* _ABOUT THIS EXERCISE_: Nothing beyond the line containing "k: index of" should be printed; print each line exactly from the first line of the listing below through it.

* _INFORMATION SHOWN_:
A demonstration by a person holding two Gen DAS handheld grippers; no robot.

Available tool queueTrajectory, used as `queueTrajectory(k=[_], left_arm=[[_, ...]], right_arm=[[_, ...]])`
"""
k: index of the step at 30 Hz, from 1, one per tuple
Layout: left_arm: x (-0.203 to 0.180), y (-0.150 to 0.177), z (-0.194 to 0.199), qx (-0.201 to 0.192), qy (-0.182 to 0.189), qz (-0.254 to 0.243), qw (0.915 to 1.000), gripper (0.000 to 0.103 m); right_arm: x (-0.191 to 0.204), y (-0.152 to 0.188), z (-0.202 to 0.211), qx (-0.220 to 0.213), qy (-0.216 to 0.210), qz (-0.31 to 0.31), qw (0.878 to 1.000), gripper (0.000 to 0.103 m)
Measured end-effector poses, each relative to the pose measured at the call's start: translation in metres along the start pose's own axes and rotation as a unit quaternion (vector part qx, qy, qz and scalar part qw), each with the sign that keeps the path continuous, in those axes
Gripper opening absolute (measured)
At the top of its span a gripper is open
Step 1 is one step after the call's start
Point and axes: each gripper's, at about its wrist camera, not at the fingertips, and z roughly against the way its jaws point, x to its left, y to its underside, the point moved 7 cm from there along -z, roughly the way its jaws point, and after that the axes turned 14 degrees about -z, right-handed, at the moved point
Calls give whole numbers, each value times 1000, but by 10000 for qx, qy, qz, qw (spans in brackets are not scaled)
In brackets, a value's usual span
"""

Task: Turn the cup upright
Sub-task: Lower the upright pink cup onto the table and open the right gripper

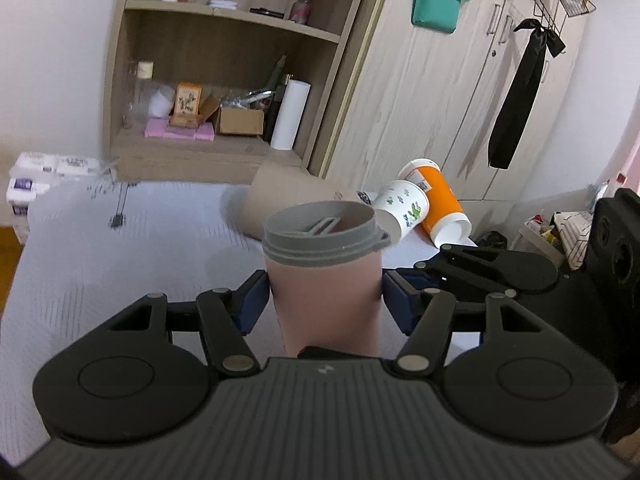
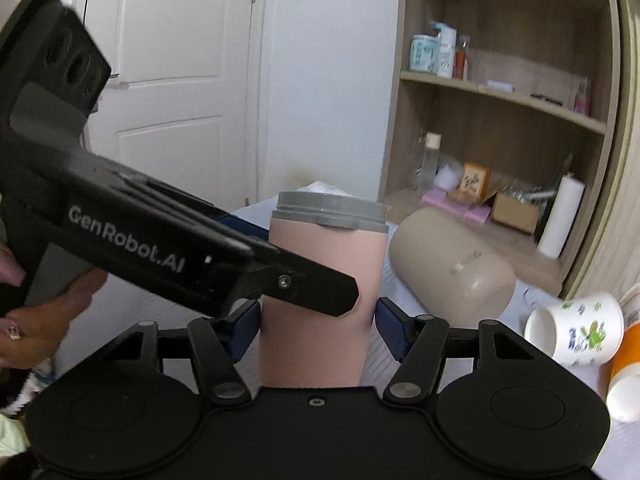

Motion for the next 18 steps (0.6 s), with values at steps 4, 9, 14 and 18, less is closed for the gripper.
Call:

* _TASK RESULT_:
A demonstration by a person holding two Gen DAS handheld grippers; no robot.

Available tool queueTrajectory, used as `queueTrajectory(k=[_], left_arm=[[_, ...]], right_arm=[[_, ...]])`
"""
k: index of the step at 30 Hz, from 1, one per tuple

This response is complete, and nothing else is pending.